Tanjungpinang (ANTARA) - Polres Bintan, Polda Kepulauan Riau (Kepri) mulai melakukan pemeriksaan terhadap dua orang terkait dugaan kasus penghalangan kerja jurnalis, yaitu oknum petugas Satpol PP dan staf DPRD Kabupaten Bintan.
Kasat Reskrim Polres Bintan AKP Marganda Pandapotan Limbong mengatakan pemanggilan kedua orang tersebut berdasarkan laporan aduan yang dibuat oleh Aliansi Jurnalis Independen (AJI) Kota Tanjungpinang soal pelarangan jurnalis meliput kegiatan rapat dengar pendapat (RDP) di kantor DPRD setempat.
"Keduanya sudah kita periksa guna dimintai keterangan terkait aduan yang ada," kata Limbong di Bintan, Sabtu (3/8).
Dari hasil pemeriksaan sementara, kata dia, kedua orang tersebut bekerja berdasarkan perintah pimpinan. Selain itu, kegiatan RDP di DPRD Bintan saat itu juga diketahui agenda yang terbuka.

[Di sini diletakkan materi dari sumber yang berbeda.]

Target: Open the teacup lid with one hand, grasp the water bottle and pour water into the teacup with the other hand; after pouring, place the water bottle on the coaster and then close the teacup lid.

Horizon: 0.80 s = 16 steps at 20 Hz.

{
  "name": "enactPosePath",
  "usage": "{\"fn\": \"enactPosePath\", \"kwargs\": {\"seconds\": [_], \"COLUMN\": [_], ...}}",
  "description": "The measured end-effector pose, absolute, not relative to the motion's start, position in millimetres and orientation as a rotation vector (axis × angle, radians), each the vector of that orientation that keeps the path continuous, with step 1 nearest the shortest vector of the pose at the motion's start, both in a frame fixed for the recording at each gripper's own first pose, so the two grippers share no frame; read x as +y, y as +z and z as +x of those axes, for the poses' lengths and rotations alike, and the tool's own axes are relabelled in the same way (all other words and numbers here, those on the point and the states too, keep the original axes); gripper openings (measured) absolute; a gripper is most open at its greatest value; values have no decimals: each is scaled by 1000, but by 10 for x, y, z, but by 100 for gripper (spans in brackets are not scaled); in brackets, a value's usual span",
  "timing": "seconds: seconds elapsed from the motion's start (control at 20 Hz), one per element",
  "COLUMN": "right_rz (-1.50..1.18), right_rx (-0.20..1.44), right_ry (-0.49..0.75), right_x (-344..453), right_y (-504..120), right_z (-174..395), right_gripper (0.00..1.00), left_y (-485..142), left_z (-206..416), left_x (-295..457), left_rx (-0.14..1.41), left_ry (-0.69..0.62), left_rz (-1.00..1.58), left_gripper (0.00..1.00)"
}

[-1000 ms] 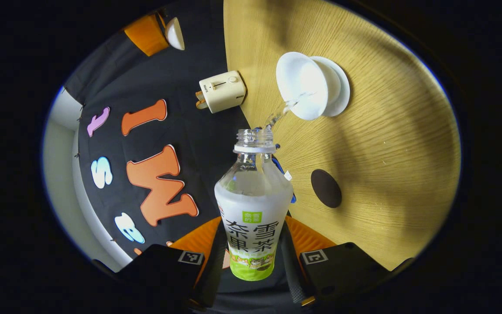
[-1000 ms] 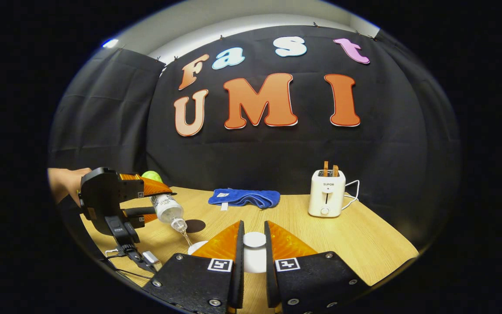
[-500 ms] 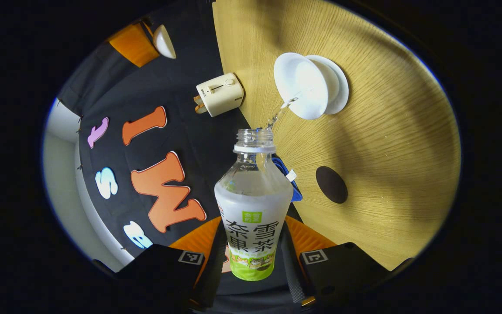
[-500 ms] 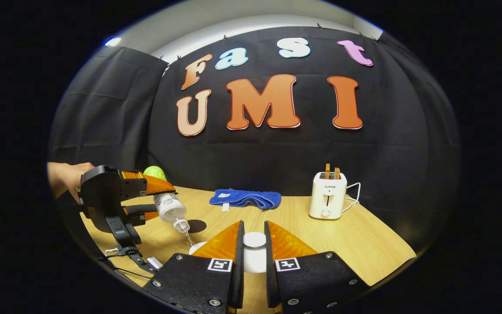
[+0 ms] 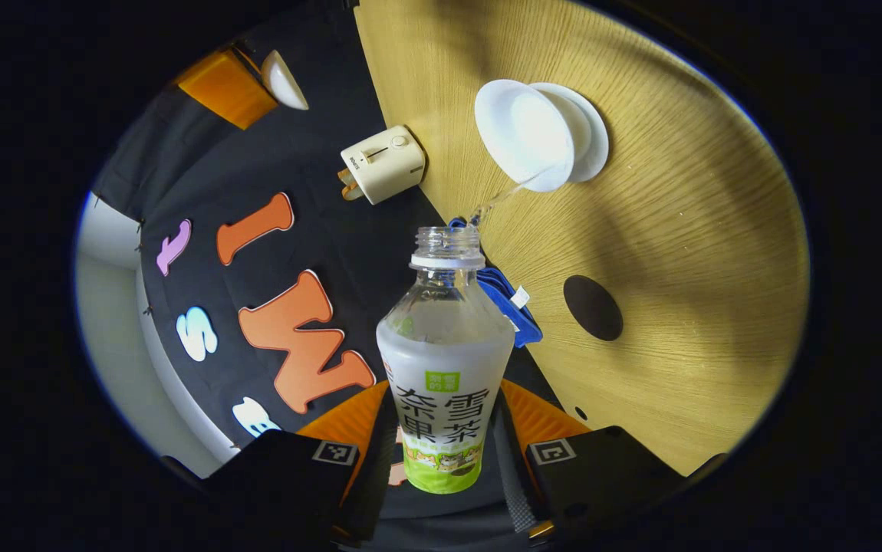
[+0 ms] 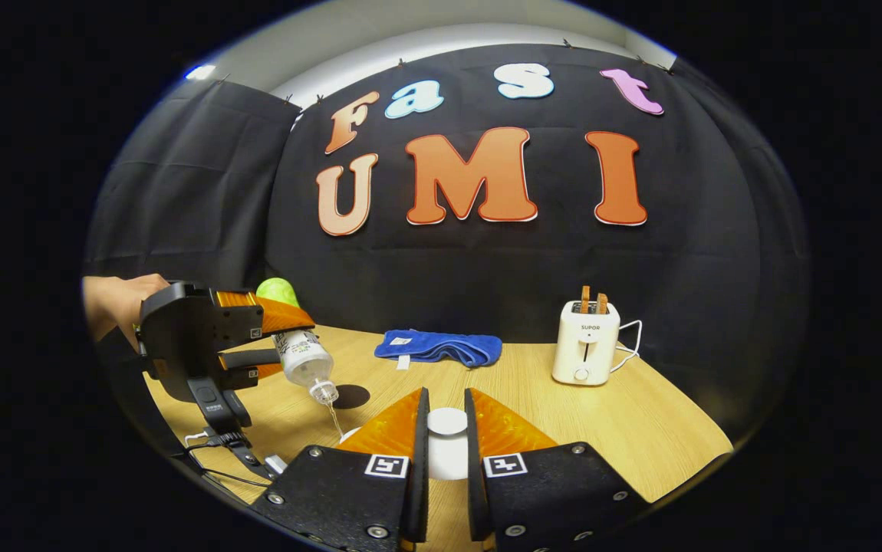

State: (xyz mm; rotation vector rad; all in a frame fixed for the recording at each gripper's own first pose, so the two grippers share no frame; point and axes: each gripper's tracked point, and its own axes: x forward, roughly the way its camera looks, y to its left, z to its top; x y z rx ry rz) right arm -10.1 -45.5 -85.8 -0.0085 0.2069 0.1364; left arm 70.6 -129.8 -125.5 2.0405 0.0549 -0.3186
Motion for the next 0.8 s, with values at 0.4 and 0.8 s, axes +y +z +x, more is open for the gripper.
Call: {"fn": "enactPosePath", "kwargs": {"seconds": [0.4,0.8], "right_rz": [-5,-7], "right_rx": [204,204], "right_ry": [143,133], "right_x": [-458,-500], "right_y": [-848,-840], "right_z": [-81,-86], "right_gripper": [21,21], "left_y": [-1146,-1109], "left_z": [727,728], "left_x": [-1416,-1511], "left_rx": [1,-47], "left_ry": [-303,-309], "left_rz": [2112,2164], "left_gripper": [67,65]}}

Keduanya baru diperiksa sebagai saksi.
"Dari keterangan keduanya bekerja didasari perintah atasan mereka. Kemungkinan hari Senin (5/8), kita panggil kembali pimpinan yang bersangkutan," sebut Limbong.
Sebelumnya, Selasa (30/7), Polres Bintan juga sudah memanggil sekaligus memeriksa dua pelapor (jurnalis) yang juga pengurus AJI Tanjungpinang terkait perkara penghalangan kerja jurnalis tersebut.
Sementara, Koordinator Bidang Advokasi AJI Tanjungpinang Muhammad Bunga Ashab berharap penyidik Polres Bintan dapat mengusut tuntas pihak yang memberikan perintah kepada oknum staf DPRD Bintan dan Satpol PP yang melarang sejumlah jurnalis dalam melaksanakan kerjanya.
"Kami berharap siapapun yang terlibat dalam kasus ini bisa segera terungkap," katanya.
Pria yang akrab disapa Choky ini memastikan AJI Tanjungpinang akan terus mengawal laporan tersebut hingga tuntas, bahkan sampai ke meja hijau.
Ia mengatakan AJI Tanjungpinang resmi melayangkan surat aduan ke polisi terkait tindakan pelarangan liputan oleh oknum staf DPRD dan Anggota Satpol PP Bintan terhadap sejumlah jurnalis, Rabu (17/7).
Dalam surat aduan itu, lanjutnya, AJI Tanjungpinang menyatakan jika tindakan yang dilakukan oleh oknum staf DPRD Bintan dan anggota Satpol PP tersebut merupakan tindakan yang keliru, karena melanggar kebebasan pers yang dijamin oleh Undang-Undang Dasar Negara Republik Indonesia Tahun 1945 Pasal 28F ayat (1) dan Undang-Undang Nomor 40 Tahun 1999 tentang Pers Pasal 4 ayat (1).
Dalam Undang-Undang itu dijelaskan jika kebebasan pers adalah hak untuk mencari, memperoleh, dan menyebarluaskan informasi, termasuk hak untuk mengambil gambar atau merekam aktivitas di tempat umum.
"Sehingga tidak salah, para jurnalis melakukan peliputan di kantor DPRD Bintan, sebab kawasan itu merupakan aktivitas umum," sebutnya.
Selain itu, tindakan pelarangan itu juga bertentangan dengan Undang-undang tentang Pers Pasal 18 Ayat (1). Pada Pasal itu dijelaskan, menghalangi wartawan melaksanakan tugas jurnalistik dapat dipidana dua tahun penjara.
"Atau denda paling banyak Rp500 juta," katanya menegaskan.